Esta autonomía de criterios para avanzar hacia la revo­lución y la independencia fue generando un distanciamiento entre las provincias altoperuanas y sus hermanas rioplatenses. La élite porteña entendió que su futuro estaba en su vinculación comercial con el Atlántico y en el desarrollo de un programa liberal de gobierno y no en la búsqueda de al­ternativas que pudieran generar un nuevo orden en el que todos los sectores sociales se sintieran representados. En ese marco, el desmembramiento del antiguo virreinato fue un resultado lógico. La creación de Bolivia como un país in­dependiente, en 1825, se debería interpretar, no como una pérdida territorial para la Argentina, sino como un triunfo de la lucha por la emancipación cuyos protagonistas centra­les fueron los habitantes de aquel espacio que vivió más de una década de guerra, muerte y destrucción. Un espacio que comenzó a separarse de las provincias de abajo, entre otras cosas, por motivos militares. Es que en el límite entre Jujuy-Salta y el Alto Perú se fue gestando un escenario social muy particular y diferenciado: la irrupción y consolidación de las masas gauchas lideradas por Güemes.

Referencias:


1 Mitre le dedica el capítulo XXXIII de su obra a “Las republiquetas”, a las que define como un “movimiento multiforme y anónimo, que sin reconocer centro ni caudillo, parece obedecer a un plan preconcebido, cuando en realidad solo lo impulsa la pasión y el instinto”.

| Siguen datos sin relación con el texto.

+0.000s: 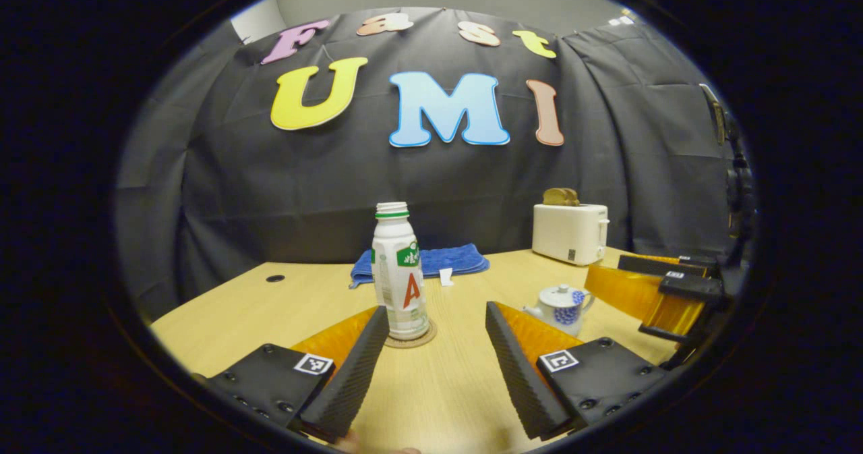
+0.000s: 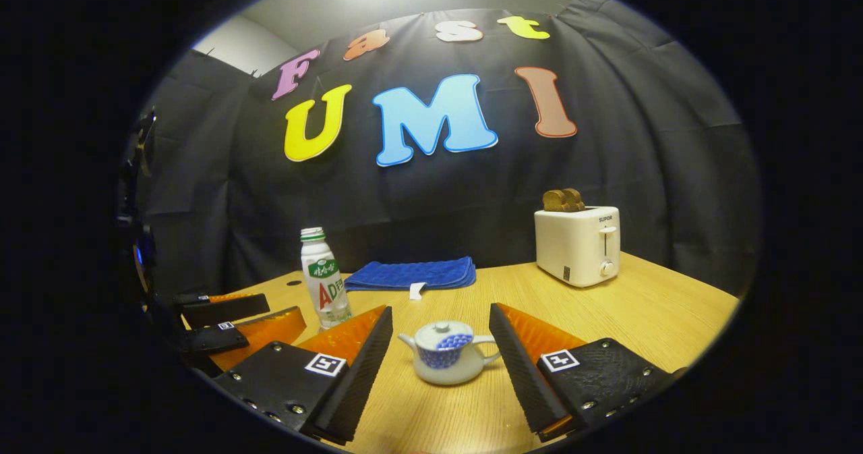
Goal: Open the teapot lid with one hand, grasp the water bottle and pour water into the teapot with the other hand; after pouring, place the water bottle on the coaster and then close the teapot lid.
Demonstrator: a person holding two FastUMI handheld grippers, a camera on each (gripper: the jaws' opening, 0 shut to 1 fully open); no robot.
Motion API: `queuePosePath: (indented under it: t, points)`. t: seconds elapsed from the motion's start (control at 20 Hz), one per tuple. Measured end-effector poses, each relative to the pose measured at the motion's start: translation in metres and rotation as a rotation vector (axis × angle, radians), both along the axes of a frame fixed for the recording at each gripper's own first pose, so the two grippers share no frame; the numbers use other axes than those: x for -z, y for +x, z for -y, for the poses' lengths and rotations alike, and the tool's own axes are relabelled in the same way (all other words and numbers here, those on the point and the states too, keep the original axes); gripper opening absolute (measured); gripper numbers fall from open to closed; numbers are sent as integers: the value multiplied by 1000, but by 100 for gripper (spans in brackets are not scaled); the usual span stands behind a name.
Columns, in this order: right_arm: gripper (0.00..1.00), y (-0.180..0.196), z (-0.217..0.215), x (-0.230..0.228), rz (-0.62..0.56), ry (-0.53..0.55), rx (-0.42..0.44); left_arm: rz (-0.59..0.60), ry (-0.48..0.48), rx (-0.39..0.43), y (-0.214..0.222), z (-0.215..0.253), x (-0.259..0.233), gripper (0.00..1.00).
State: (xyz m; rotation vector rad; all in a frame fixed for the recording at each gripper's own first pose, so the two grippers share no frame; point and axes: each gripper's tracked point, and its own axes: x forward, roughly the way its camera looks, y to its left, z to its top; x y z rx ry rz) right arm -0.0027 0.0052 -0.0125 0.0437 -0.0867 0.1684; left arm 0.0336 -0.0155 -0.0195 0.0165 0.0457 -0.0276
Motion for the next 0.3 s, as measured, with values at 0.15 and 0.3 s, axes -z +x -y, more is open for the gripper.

2 Soroche se denomina al mal de altura, cuyas características principales son los mareos, la baja de presión, el dolor de ca­beza y los trastornos respiratorios.

3 Desde finales de la década de 1970, se registra una renovación en la historiografía boliviana, que puso el foco en el rol de­sempeñado por los sectores populares (en su mayoría pertene­cientes a los pueblos originarios) en la lucha independentista. Rene Arze Aguirre, con su libro Participación popular en la independencia de Bolivia, de 1979, inició esa senda. Este revi­sionismo se acrecentó en los últimos años, en especial gracias a los aportes de María Soux, quien ha estudiado el impacto de la revolución en Charcas y Oruro.

4 El ayllu es la comunidad tradicional de los pueblos andinos, base de su organización social. Según Espinoza Soriano, es “una familia extensa, en la que sus miembros aglutinados en familias nucleares-simples y familias nucleares-compuestas, estaban y están vinculados por el parentesco real y no mera­mente ficticio”.

5 En esos años, se sucedieron en el gobierno la Primera Junta, la Junta Grande, el Primer y el Segundo Triunvirato, hasta de­sembocar en un Directorio por el que pasaron Gervasio Posa­das, Carlos de Alvear e Ignacio Álvarez Thomas. Recién en 1816, con la declaración de la independencia y la designación como director de Juan Martín de Pueyrredón, el poder central logró la estabilidad necesaria como para impulsar el gran proyecto bélico de la independencia: el cruce de los Andes.

6
Domingo era hermano de Pío Tristán, el brigadier realista de­rrotado por Manuel Belgrano en Tucumán y Salta.